I wait for more. For him to ask if he can come over, if we can talk, if I've forgiven him yet. For the catch, because there's always a catch.
Nothing.
I stare at my phone for a full minute before I accept that he's really not going to push.
Thank you, I type finally.
You're welcome.
And that's it.
I put the gelato in the freezer, the cheese in the fridge, the wine on the counter next to the sunflowers. Then I go back to grading essays about dragon veterinarians and try not to think about what any of this means.
I fail.
When Robin gets home two hours later, he stops dead in the kitchen doorway.
"What is this?"
"Knox dropped off groceries."
"Knox." Robin walks slowly into the kitchen, like he's approaching a crime scene. He picks up one of the wine bottles, and his eyes go wide. "Toby, this is a ninety-dollar bottle of wine."
"I know."
"And this cheese—" He picks up the wedge wrapped in paper, reads the label. "This is from that place. The cave place. I've been wanting to try this for months."
"I know."
"And these crackers are my favorite."
"I know."
Robin sets everything down and turns to look at me. "He remembered all this from one dinner?"
"Apparently."
"And he just... dropped it off? Didn't try to come in?"

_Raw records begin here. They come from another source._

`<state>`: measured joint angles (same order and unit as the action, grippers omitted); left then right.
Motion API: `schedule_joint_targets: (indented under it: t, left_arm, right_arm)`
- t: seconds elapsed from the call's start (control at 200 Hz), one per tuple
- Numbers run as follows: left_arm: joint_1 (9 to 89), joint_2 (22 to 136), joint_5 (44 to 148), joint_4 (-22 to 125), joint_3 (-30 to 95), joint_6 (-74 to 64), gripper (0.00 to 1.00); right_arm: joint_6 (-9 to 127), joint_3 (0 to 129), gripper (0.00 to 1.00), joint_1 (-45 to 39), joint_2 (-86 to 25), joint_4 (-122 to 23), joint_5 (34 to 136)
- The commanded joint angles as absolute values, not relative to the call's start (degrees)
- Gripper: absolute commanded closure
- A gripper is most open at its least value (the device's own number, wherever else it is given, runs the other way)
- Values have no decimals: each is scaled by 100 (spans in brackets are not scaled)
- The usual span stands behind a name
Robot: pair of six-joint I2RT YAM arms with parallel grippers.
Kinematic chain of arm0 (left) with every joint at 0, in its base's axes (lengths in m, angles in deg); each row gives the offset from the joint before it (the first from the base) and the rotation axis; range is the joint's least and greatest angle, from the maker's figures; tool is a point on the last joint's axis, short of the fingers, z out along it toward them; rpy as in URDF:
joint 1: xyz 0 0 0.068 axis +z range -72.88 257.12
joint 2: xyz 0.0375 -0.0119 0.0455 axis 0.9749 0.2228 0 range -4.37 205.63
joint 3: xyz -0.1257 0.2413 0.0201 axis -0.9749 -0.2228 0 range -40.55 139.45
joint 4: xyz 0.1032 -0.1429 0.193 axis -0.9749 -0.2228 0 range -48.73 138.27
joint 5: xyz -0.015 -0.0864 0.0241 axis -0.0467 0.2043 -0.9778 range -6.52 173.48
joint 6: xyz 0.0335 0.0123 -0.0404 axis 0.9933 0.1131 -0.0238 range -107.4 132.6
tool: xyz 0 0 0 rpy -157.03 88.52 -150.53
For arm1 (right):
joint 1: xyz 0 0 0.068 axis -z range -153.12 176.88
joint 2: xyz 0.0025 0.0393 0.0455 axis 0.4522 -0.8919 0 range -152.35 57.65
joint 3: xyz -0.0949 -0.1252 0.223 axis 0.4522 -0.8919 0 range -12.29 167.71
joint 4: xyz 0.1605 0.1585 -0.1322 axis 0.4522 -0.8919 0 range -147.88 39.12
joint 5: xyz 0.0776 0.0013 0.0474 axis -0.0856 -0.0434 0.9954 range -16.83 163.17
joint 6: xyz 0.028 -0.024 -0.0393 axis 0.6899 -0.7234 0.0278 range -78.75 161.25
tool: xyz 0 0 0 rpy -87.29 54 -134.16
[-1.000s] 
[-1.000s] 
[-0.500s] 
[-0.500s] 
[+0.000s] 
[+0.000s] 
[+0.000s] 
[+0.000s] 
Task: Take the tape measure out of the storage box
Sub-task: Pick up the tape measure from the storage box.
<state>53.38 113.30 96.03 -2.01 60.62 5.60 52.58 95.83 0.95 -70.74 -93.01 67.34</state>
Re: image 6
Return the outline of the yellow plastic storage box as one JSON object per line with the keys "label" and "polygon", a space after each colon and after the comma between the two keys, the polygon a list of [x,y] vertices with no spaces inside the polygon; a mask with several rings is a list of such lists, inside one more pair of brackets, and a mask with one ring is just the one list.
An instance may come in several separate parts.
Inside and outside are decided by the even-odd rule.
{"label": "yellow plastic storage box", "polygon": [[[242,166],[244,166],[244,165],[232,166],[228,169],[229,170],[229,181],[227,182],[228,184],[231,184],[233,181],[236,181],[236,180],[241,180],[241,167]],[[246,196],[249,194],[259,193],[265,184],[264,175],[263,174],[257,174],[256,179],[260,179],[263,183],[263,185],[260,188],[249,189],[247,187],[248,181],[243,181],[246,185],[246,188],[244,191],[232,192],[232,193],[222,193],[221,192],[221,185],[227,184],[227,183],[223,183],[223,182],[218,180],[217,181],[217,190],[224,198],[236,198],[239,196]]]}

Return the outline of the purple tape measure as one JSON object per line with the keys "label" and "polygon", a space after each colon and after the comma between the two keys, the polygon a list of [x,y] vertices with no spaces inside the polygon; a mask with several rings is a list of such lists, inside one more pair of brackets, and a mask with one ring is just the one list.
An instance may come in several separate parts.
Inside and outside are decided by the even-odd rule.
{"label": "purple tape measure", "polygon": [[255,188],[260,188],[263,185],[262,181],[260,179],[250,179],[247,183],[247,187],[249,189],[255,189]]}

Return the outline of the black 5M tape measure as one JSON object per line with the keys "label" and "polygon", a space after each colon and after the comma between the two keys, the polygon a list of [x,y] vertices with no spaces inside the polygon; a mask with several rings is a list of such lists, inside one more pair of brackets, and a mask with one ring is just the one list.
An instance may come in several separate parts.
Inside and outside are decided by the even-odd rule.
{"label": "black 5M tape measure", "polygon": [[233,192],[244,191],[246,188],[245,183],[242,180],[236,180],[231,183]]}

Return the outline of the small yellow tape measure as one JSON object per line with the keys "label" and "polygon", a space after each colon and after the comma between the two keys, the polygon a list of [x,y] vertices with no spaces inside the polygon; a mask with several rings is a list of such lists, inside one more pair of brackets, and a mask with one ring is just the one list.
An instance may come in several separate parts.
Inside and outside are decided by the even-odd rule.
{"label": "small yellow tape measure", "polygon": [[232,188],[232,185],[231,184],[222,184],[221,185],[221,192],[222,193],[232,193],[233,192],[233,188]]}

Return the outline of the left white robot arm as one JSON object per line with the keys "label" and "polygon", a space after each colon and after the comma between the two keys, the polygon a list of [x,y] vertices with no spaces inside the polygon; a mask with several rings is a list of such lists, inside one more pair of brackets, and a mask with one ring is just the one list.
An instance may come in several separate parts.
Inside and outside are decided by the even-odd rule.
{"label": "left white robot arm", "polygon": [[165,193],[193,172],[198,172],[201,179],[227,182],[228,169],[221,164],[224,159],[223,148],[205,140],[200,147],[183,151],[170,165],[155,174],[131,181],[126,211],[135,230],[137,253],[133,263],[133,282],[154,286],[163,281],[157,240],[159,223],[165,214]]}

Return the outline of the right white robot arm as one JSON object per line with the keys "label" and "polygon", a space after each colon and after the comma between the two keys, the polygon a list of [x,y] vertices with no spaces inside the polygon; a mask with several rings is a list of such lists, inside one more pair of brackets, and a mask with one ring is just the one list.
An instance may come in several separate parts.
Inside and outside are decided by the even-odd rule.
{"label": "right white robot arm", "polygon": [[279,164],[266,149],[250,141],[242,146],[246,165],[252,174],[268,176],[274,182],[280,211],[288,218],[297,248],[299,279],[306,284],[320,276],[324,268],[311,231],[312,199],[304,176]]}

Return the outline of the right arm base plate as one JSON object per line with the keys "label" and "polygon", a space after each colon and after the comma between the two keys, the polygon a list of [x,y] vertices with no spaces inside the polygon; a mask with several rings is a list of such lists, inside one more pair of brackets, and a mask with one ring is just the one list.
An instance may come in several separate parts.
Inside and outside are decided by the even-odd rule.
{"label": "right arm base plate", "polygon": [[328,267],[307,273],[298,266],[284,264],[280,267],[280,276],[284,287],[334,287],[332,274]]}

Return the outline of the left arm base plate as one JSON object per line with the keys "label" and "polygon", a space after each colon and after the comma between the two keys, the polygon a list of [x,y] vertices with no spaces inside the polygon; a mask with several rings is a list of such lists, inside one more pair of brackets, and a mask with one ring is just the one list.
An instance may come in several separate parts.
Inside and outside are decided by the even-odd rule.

"He was gone before I even got the bags inside."
Robin is quiet for a moment, processing. I can see him trying to hold onto his anger, trying to remember that Knox is the enemy, that Knox hurt me. But it's hard to hate someone who drops off your favorite crackers and doesn't ask for anything in return.
"The sunflowers," Robin says slowly. "Those are your favorite."
"I know."
"And he remembered."
"And he remembered."
We stay there—me on the couch, Robin in the kitchen—staring at each other across the fancy groceries and the bright yellow flowers.
"Horror movie and charcuterie?" Robin finally suggests.
I smirk. "Obviously."
We spend the next hour building the most elaborate snack spread of our lives.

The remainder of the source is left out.